A equipe econômica sustenta, porém, que esse ônus fica aquém do ganho de arrecadação esperado com a valorização do barril de petróleo. A projeção da Fazenda aponta para um incremento de cerca de R$ 8,5 bilhões mensais em receitas — resultado da combinação de royalties, dividendos, IRPJ, CSLL e tributo sobre exportação — com base numa cotação média estimada em US$ 91,25 por barril, isto é, um avanço estimado de aproximadamente 25%.

Há, porém, limitações relevantes nas estimativas: o documento não incorpora o custo da subvenção anunciada para a gasolina, de até R$ 0,89 por litro, nem uma eventual prorrogação da subvenção do diesel. Essas medidas, se efetivadas e mantidas por prazos prolongados, elevam materialmente o impacto fiscal e podem reverter a expectativa de saldo positivo apresentada pela Fazenda.

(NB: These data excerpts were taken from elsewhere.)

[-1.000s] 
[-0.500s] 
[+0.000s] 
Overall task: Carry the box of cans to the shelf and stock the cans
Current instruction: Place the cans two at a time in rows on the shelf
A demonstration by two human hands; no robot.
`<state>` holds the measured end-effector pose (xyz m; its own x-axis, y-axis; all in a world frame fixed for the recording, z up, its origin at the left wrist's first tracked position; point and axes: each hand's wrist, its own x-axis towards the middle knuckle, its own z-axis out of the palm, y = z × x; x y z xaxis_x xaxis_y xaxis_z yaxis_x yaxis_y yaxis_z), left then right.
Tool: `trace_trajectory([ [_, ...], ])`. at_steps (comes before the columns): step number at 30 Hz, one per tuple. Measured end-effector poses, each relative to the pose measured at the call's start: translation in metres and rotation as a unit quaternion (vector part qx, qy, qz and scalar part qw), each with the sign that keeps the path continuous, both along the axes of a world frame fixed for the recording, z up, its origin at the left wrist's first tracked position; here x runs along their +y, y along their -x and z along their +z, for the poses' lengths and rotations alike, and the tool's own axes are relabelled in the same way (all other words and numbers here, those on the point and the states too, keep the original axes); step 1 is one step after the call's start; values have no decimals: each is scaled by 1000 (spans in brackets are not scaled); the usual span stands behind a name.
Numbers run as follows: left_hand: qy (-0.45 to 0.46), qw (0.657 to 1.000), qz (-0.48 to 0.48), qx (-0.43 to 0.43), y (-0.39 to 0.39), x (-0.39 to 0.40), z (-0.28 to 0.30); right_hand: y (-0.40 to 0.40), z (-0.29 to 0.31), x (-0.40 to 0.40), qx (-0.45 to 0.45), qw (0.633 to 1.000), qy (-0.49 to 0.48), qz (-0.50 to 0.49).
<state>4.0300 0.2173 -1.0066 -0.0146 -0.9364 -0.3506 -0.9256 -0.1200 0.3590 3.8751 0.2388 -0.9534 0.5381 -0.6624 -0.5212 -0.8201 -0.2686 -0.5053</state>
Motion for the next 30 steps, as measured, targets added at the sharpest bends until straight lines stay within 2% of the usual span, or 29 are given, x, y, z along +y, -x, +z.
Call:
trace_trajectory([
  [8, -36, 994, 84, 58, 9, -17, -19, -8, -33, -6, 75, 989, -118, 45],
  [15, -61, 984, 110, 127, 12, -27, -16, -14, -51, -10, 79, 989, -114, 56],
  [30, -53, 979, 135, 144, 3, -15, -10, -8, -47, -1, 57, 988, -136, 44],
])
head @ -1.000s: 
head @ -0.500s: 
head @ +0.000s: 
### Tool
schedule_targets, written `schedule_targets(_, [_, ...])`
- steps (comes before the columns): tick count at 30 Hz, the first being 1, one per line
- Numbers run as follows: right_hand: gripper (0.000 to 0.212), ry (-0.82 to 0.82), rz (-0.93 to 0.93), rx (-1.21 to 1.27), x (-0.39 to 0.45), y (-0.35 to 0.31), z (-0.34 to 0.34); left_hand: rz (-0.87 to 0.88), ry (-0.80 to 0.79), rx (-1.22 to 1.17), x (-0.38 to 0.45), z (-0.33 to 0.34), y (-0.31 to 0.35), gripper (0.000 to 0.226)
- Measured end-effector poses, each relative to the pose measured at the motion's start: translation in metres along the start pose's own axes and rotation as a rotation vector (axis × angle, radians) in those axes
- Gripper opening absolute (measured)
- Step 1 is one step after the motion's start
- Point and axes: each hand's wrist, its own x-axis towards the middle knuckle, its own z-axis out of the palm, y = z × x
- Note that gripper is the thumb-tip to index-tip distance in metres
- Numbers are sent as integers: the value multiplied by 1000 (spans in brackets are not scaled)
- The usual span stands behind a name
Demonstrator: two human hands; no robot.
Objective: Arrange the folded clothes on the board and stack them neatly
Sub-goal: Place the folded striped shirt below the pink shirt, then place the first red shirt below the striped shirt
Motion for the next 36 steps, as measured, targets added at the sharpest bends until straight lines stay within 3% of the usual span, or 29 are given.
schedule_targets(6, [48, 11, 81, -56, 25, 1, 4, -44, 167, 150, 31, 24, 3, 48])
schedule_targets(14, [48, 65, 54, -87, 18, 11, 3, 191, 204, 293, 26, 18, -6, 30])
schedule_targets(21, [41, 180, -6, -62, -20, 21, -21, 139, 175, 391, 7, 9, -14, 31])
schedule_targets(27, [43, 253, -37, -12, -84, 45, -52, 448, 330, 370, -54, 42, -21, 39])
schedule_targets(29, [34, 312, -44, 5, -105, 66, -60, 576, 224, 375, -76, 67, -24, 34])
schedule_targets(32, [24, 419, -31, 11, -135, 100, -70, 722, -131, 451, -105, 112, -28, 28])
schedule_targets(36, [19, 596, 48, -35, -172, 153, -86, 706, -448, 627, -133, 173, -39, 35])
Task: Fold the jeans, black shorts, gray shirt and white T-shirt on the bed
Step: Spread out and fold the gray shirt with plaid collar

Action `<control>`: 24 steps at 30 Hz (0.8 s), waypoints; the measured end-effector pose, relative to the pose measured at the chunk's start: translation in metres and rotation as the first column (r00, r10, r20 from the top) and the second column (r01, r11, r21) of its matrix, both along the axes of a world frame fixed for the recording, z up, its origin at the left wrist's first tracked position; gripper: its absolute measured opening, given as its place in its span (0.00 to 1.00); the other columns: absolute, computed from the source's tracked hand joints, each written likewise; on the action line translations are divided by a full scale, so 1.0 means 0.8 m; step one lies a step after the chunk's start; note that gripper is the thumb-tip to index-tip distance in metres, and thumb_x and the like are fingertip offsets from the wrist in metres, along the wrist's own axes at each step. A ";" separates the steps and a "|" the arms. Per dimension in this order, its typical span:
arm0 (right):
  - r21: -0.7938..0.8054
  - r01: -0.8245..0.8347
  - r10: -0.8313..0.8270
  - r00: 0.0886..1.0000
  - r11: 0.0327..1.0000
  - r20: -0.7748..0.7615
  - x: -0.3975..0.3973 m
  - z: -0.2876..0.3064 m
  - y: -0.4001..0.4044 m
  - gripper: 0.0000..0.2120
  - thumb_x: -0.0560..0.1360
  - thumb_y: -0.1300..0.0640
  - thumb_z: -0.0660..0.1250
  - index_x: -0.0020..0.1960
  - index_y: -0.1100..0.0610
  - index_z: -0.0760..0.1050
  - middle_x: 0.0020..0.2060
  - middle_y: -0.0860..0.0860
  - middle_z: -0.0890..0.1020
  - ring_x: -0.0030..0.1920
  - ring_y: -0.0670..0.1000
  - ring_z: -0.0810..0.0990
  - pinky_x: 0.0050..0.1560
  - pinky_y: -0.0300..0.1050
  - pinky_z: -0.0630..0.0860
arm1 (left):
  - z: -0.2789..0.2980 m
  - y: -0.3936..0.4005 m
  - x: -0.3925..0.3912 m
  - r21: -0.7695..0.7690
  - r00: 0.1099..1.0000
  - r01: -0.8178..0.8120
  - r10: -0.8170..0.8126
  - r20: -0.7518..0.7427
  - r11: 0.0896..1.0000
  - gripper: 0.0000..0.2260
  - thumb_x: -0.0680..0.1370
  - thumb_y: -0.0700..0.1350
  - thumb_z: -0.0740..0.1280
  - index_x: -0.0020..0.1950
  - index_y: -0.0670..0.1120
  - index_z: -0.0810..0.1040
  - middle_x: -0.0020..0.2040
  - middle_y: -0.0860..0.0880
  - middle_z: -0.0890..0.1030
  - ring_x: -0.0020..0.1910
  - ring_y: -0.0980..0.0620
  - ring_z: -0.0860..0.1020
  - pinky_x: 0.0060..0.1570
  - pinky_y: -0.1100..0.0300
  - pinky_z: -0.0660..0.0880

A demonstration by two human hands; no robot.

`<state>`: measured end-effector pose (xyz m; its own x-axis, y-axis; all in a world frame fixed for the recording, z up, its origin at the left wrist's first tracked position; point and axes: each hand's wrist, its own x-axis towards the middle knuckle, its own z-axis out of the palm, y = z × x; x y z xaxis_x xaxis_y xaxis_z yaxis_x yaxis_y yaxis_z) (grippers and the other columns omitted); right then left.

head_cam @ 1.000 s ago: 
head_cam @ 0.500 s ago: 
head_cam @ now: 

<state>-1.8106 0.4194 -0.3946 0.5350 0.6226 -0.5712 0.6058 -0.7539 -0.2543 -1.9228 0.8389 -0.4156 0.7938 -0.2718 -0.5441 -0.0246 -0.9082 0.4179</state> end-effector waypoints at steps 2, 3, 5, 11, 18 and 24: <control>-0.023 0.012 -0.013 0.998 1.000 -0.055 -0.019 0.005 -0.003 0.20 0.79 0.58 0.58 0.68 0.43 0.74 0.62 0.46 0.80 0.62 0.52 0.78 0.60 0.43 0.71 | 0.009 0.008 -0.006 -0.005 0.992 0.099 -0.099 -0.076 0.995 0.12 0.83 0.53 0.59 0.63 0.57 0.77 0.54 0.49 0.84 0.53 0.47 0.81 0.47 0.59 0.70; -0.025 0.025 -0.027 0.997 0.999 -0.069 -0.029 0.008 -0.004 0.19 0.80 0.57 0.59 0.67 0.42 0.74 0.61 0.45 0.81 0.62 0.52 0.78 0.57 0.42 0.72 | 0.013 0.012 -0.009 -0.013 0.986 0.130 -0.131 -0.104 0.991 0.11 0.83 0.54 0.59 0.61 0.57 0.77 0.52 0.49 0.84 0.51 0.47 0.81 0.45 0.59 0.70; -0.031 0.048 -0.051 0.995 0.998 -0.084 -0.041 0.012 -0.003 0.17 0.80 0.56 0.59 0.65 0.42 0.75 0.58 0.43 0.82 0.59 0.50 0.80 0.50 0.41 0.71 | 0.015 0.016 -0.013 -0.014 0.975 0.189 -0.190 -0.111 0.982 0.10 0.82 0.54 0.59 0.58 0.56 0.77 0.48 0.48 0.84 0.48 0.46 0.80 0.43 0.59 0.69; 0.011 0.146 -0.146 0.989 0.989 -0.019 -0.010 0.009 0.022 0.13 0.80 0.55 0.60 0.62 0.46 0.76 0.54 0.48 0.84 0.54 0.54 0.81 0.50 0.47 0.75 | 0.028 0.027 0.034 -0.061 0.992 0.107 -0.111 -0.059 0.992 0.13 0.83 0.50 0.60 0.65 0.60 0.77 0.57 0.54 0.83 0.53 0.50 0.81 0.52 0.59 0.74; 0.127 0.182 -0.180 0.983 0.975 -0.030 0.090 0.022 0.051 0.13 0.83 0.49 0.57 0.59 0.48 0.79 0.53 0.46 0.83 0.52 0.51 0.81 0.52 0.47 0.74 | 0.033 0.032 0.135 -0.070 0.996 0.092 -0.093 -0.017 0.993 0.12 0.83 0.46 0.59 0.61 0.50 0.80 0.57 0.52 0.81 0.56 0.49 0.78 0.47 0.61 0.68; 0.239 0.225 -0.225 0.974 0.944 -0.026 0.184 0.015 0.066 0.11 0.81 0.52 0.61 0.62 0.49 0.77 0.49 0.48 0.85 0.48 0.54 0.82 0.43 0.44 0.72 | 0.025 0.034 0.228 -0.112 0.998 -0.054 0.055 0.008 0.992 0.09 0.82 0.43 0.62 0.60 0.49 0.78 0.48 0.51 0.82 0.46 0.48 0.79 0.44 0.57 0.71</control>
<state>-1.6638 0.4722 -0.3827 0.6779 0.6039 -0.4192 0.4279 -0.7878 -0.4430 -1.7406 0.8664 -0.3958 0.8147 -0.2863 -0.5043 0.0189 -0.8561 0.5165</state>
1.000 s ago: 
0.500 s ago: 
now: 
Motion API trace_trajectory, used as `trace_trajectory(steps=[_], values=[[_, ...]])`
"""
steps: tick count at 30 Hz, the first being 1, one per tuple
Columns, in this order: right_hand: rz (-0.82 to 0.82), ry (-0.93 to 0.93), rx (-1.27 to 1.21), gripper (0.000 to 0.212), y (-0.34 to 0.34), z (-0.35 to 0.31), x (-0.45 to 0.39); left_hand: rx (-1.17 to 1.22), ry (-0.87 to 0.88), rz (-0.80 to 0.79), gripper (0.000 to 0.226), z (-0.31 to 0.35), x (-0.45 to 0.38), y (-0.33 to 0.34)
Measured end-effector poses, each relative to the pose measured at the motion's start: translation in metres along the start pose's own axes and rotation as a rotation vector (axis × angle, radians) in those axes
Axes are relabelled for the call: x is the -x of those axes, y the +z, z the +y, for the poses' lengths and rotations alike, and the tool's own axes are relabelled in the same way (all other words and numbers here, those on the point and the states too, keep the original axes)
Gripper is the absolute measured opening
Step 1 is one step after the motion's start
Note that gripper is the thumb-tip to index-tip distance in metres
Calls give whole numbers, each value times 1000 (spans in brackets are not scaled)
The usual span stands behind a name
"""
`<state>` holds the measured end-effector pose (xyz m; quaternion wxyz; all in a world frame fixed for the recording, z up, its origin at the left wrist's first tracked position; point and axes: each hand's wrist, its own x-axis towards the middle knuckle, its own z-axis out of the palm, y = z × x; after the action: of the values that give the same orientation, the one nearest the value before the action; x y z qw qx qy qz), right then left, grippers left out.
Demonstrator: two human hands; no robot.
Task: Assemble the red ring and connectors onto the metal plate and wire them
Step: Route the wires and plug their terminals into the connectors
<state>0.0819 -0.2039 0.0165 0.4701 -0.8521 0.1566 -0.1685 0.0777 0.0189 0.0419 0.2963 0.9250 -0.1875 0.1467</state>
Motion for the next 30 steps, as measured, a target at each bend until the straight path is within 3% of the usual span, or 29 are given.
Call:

Do ponto de vista político e fiscal, a conta ainda é incerta. A argumentação oficial de que o Brasil, como exportador líquido, se beneficia automaticamente do choque não elimina a necessidade de transparência sobre prazos e montantes das subvenções nem sobre o efeito real nas contas públicas. A dinâmica dos preços internacionais e a decisão sobre diesel e gasolina serão os fatores decisivos para avaliar se o ganho projetado cobrirá o custo das medidas ou se haverá pressão adicional sobre receitas e espaço fiscal.